A French parliamentary investigation into last year’s terrorist attacks on Paris has identified multiple failings by France’s many different intelligence agencies.
The parliamentary commission was set up to assess the failure to prevent a series of attacks that killed a total of 147 people in 2015 – from January’s gun attacks on the Charlie Hebdo offices and a kosher grocery store to the coordinated gun and bomb attacks on 13 November outside the national sports stadium, at bars and restaurants and at a rock gig at the Bataclan concert hall.
The commission highlighted a “global failure” of French intelligence and recommended a total overhaul of the intelligence services and the creation of a single, US-style national counter-terrorism agency.
“Our country was not ready; now we must get ready,” said Georges Fenech, head of the commission.
France has six intelligence units answering variously to the interior, defence and economy ministries.
Fenech said the multi-layered, cumbersome intelligence apparatus was like an army of soldiers wearing lead boots.
He said that without the multiple intelligence failings, the Bataclan attack, which killed 90, could have been prevented.
“Faced with the threat of international terrorism, we need to be much more ambitious … in terms of intelligence,” he said.
All the extremists involved in the attacks had been previously flagged to authorities, Fenech said. Some had past convictions, or were under judicial surveillance in France or in Belgium when they struck Paris.
After 200 hours of hearings, the commission found that the different intelligence agencies had struggled to communicate about known Islamists who had been under surveillance, in prison or had had their phones tapped at some point.
Amedy Coulibaly, who killed four people in a siege at a kosher grocery store in January and shot dead a policewoman, was a known radical and repeat offender. While serving a prison sentence for his part in a plot to free another terrorist from jail, he had been flagged as radicalised. This information was not passed from prison services to intelligence agencies on his release.
Surveillance of one of the Charlie Hebdo attackers, Saïd Kouachi, had been lifted when he moved house from Paris to the north-eastern city of Reims.
Samy Amimour, who was involved in the Bataclan attack, was able to travel to Syria in 2013 despite a ban on him leaving France. He travelled with another future Bataclan attacker who was also on police files.
The report said there had been failings in surveillance when convicted radicalised criminals were released from prison. An anti-terrorism judge told the inquiry that terrorists were subject to the same level of surveillance as “small-time crooks who peddle marijuana” when released from prison under court supervision.
The commission also flagged up failures in European security and coordination and communication.
“Europe is not up to the task” of fighting terrorism, said Sebastien Pietrasanta, a Socialist MP who presented the report.
He highlighted as an example the handling of the case of Abdelhamid Abaaoud, a Belgian national believed to have been the ringleader of the November attacks.
In January 2015 while in Athens, Abaaoud surfaced on the radar of Greek authorities who were aware of his importance as an Isis figure planning attacks on European targets.
That month Belgian police swooped on a terrorist cell in Verviers that had direct links to Abaaoud.
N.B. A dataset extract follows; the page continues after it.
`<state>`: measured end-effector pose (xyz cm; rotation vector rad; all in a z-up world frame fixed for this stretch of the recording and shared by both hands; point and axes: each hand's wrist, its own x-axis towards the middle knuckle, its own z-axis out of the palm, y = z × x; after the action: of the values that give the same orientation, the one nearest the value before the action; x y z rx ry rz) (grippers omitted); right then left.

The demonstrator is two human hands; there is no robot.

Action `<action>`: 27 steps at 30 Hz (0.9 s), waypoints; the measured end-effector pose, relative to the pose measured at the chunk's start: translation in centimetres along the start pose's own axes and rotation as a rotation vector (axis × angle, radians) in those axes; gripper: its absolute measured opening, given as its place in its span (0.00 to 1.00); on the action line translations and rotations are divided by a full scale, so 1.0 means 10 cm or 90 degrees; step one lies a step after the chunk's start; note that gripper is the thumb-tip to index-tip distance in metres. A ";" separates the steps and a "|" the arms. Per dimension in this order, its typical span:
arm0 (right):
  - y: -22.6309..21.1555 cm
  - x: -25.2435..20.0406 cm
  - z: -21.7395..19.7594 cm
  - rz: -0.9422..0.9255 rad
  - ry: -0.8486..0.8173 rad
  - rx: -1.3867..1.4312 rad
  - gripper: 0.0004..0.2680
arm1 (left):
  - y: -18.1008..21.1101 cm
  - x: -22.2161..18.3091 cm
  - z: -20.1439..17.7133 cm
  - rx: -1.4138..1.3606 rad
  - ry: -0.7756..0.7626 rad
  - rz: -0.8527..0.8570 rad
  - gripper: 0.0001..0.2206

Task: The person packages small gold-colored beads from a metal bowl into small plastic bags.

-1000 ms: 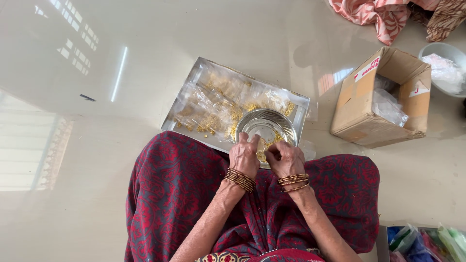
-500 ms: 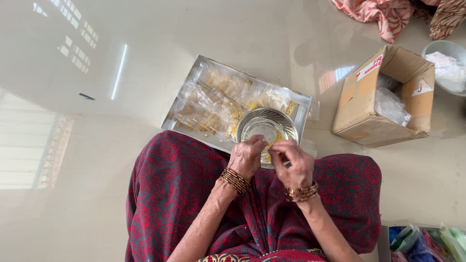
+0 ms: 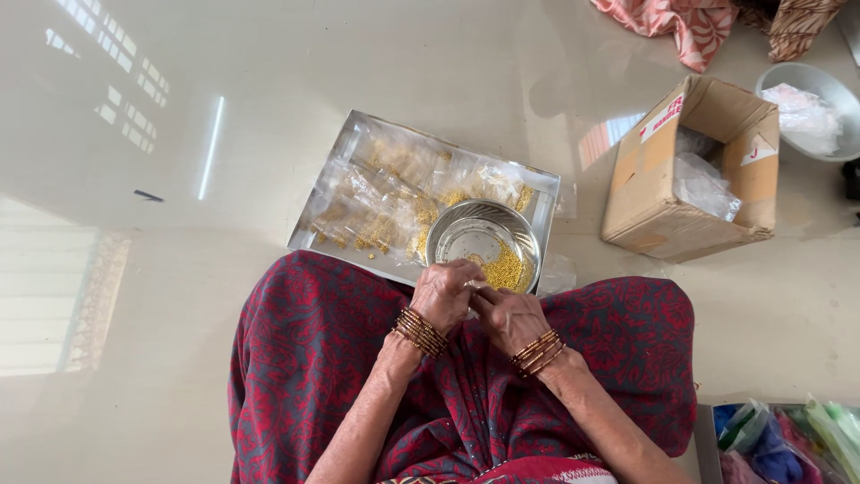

The commission said the Belgians forgot to warn the Greek authorities that they were about to swoop until half an hour before the raids. This meant Abaaoud was able to escape from Athens.
“This shows a real difficulty in dialogue and cooperation,” the commission said.
The report also pointed to “unquestionable” failings that allowed Salah Abdeslam, the only surviving member of the November Paris attack team, to flee from France by car to his home country of Belgium hours after the attacks.
At 9.10am on the day after the attacks, Abdeslam was stopped by French gendarmes in a car near the French-Belgian border. He gave his real name and identity papers and the gendarmes held the car for over 40 minutes while they called through to French authorities to check the details against European files.
Abdeslam’s name was in the cross-border information system for common crimes, but the Belgian authorities had failed to add that he was under surveillance as a potential jihadi. The order was given for the French gendarmes to let him go.
An hour later the Belgians called in again with the information about his radicalisation. It was too late; his car had been flagged through. Four months later he was arrested in Belgium after one of the biggest manhunts in Europe, and he is currently in a French prison.
The inquiry found that the state of emergency imposed after the November attacks, as well as the deployment of thousands of troops to patrol the streets under a military operation known as Operation Sentinelle, had only a limited impact on security.
The report considered the fact that eight soldiers from Operation Sentinelle who had been present outside the Bataclan while the terrorist attack was still ongoing inside did not intervene because they had not been given orders to do so. Police officers arriving at the scene asked the soldiers to lend them their assault weapons but the soldiers, obeying army rules, refused to hand them over.
Pietrasanta, who wrote the commission’s final 300-page report that will be made public next week, said that even though there had been threats made against the Bataclan concert hall in the past, and a jihadi returning to France had told an investigating judge months before the attacks about a plan to target a European rock gig, it would not have been possible to accurately predict that the Bataclan would have been a target at that time.
“Thwarting the attacks would have presumed that investigators and intelligence agents had kept in mind all the targets mentioned by terrorists during questioning,” he said.